Triangle Startup Jobs Report
The job market may change from week to week, but there’s a clear trend line in the startup ecosystem: dwindling vacancies.
For the third week in a row, the overall total number of jobs in the Triangle’s startup economy fell.
The data shows that there are now just 18,813 startup jobs in the Triangle’s entrepreneurial economy, where the 15 job postings tracked by WRAL TechWire can overlap.
That’s down 12.1% from a month ago, when 21,402 jobs were posted on the 15 job boards tracked by the report.
The opening of businesses is also decreasing – but not everywhere
Of the 50 companies WRAL TechWire now tracks for the weekly WRAL TechWire Jobs Report, only 20% are hiring for more vacancies than they did a month ago.
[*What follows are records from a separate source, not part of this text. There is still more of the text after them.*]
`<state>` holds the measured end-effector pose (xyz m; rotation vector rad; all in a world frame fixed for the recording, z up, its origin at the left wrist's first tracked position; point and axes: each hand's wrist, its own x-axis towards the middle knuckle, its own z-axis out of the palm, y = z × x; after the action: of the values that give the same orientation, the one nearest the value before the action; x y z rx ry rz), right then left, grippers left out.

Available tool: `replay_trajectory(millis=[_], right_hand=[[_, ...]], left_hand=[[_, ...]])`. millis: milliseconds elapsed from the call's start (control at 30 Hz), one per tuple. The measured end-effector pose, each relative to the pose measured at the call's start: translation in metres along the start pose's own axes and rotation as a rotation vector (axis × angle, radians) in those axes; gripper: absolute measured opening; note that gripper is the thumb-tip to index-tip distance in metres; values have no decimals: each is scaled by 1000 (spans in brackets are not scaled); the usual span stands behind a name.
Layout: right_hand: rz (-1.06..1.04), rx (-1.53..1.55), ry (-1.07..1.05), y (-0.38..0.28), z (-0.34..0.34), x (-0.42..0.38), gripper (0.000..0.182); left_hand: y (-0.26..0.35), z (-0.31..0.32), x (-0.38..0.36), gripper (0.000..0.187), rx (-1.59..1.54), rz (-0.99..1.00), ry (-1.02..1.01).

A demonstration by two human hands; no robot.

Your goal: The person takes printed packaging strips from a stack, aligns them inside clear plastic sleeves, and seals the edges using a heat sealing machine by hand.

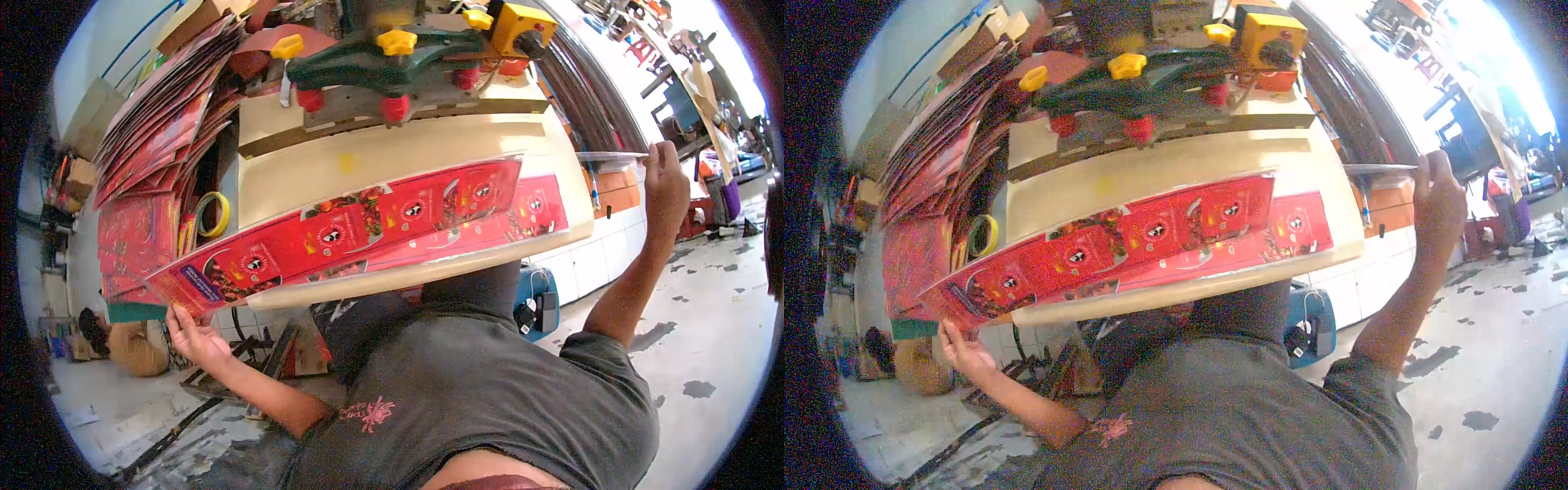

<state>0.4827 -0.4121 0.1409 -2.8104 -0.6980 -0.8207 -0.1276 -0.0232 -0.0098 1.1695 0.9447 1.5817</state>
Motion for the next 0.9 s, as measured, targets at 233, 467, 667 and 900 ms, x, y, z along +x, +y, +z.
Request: replay_trajectory(millis=[233,467,667,900], right_hand=[[-304,832,-116,-85,25,-40,15],[-792,763,-138,-173,15,-48,33],[-726,1034,-376,-189,26,-44,18],[-232,1214,-322,-175,22,-46,16]], left_hand=[[17,12,5,37,78,14,5],[27,7,2,39,38,80,-13],[14,-13,-1,35,24,62,-7],[7,-7,-1,37,73,37,0]])
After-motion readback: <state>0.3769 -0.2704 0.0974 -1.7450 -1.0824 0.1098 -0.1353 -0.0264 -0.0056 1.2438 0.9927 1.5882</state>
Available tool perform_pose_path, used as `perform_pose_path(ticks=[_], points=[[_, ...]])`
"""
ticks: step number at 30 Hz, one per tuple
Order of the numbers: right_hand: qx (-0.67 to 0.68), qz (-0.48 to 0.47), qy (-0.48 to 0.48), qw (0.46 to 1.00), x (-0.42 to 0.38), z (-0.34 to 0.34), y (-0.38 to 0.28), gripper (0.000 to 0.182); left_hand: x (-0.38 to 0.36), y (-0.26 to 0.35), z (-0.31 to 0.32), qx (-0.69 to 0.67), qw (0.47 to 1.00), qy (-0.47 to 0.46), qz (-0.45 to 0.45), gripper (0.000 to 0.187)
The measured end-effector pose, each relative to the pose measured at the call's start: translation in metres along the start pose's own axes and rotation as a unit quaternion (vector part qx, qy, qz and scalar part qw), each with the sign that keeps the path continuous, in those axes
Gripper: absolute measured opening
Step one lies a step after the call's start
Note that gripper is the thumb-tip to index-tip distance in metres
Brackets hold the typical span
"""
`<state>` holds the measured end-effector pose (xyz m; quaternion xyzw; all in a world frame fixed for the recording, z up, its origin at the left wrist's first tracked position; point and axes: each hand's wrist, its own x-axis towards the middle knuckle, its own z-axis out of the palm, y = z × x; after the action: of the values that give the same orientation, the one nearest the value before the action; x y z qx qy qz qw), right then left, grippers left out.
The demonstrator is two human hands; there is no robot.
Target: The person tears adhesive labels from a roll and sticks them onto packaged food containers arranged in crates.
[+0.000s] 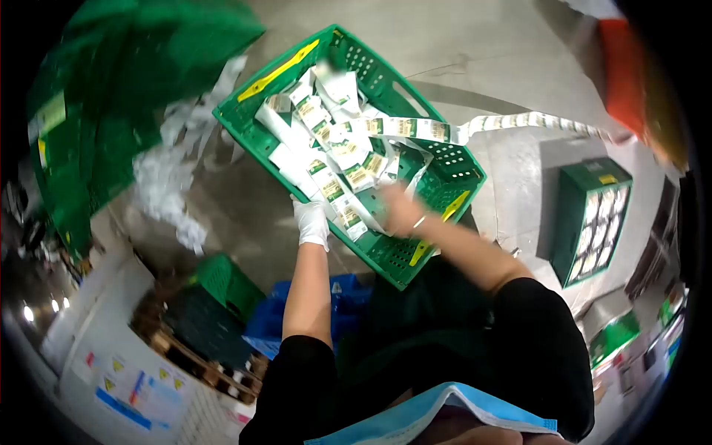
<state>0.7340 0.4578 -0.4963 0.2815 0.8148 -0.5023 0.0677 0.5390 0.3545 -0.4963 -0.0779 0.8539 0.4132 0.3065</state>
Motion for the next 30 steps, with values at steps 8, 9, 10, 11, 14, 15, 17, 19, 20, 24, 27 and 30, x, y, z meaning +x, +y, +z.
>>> perform_pose_path(ticks=[8, 9, 10, 11, 14, 15, 17, 19, 20, 24, 27, 30], points=[[-0.312, 0.21, -0.266, 0.887, 0.108, -0.085, 0.266, 0.044, -0.01, 0.002, 0.007, -0.165, 0.98, 0.097, -0.05, 0.058], [-0.295, 0.216, -0.268, 0.892, 0.111, -0.088, 0.258, 0.037, -0.01, 0.004, 0.005, -0.229, 0.967, 0.108, -0.041, 0.058], [-0.296, 0.151, -0.227, 0.916, 0.106, -0.087, 0.264, 0.032, -0.01, 0.01, 0.005, -0.237, 0.964, 0.121, -0.028, 0.059], [-0.174, 0.197, -0.221, 0.939, 0.099, -0.105, 0.236, 0.031, -0.013, 0.018, 0.001, -0.248, 0.959, 0.134, -0.012, 0.06], [-0.158, 0.043, -0.1, 0.981, 0.072, -0.148, 0.181, 0.034, -0.025, 0.03, -0.028, -0.212, 0.956, 0.196, -0.056, 0.056], [-0.119, 0.052, -0.108, 0.986, 0.067, -0.17, 0.155, 0.032, -0.025, 0.033, -0.038, -0.229, 0.95, 0.2, -0.073, 0.053], [-0.118, 0.057, -0.085, 0.988, 0.066, -0.216, 0.079, 0.021, -0.025, 0.021, -0.071, -0.299, 0.922, 0.233, -0.081, 0.038], [-0.028, 0.091, -0.096, 0.991, 0.064, -0.246, 0.045, 0.014, -0.047, 0.051, -0.103, -0.298, 0.912, 0.265, -0.096, 0.031], [0.041, 0.076, -0.092, 0.992, 0.057, -0.246, 0.06, 0.011, -0.054, 0.034, -0.104, -0.302, 0.906, 0.28, -0.091, 0.028], [0.006, 0.001, -0.135, 0.991, 0.029, -0.296, -0.087, 0.012, -0.122, 0.037, -0.175, -0.46, 0.821, 0.329, -0.078, 0.028], [0.047, -0.063, -0.092, 0.993, 0.008, -0.311, -0.158, 0.014, -0.186, 0.042, -0.213, -0.488, 0.789, 0.367, -0.067, 0.025], [0.046, -0.141, -0.121, 0.981, -0.008, -0.301, -0.221, 0.009, -0.245, 0.021, -0.258, -0.515, 0.743, 0.427, -0.028, 0.025]])
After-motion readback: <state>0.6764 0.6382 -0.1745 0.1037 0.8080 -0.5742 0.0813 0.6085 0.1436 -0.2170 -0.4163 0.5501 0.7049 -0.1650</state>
In total, those 50 companies now have 3,656 job openings, down 259 from a month ago, when the report tracked openings at just 42 companies in the Triangle area.
Notably, Lenovo is no longer hiring for any jobs in North Carolina, according to its own job portal. This comes after the company confirmed it would be laying off workers, which WRAL TechWire first reported last week. Just last week, 146 job vacancies were posted in the Triangle region.
So who is hiring right now?
Other sources for finding Triangle job postings
Below, we’ve collected the latest upcoming job fairs, student-focused resources, and a list of Twitter accounts that follow local job openings. If you’re a student looking for an internship or entry-level position with a local business or organization, your university has resources to help you get started. Quick links below:
For Johnston County job seekers: The recently launched JoCo Careers website helps job seekers find companies hiring in Johnston County. (More TechWire coverage here.)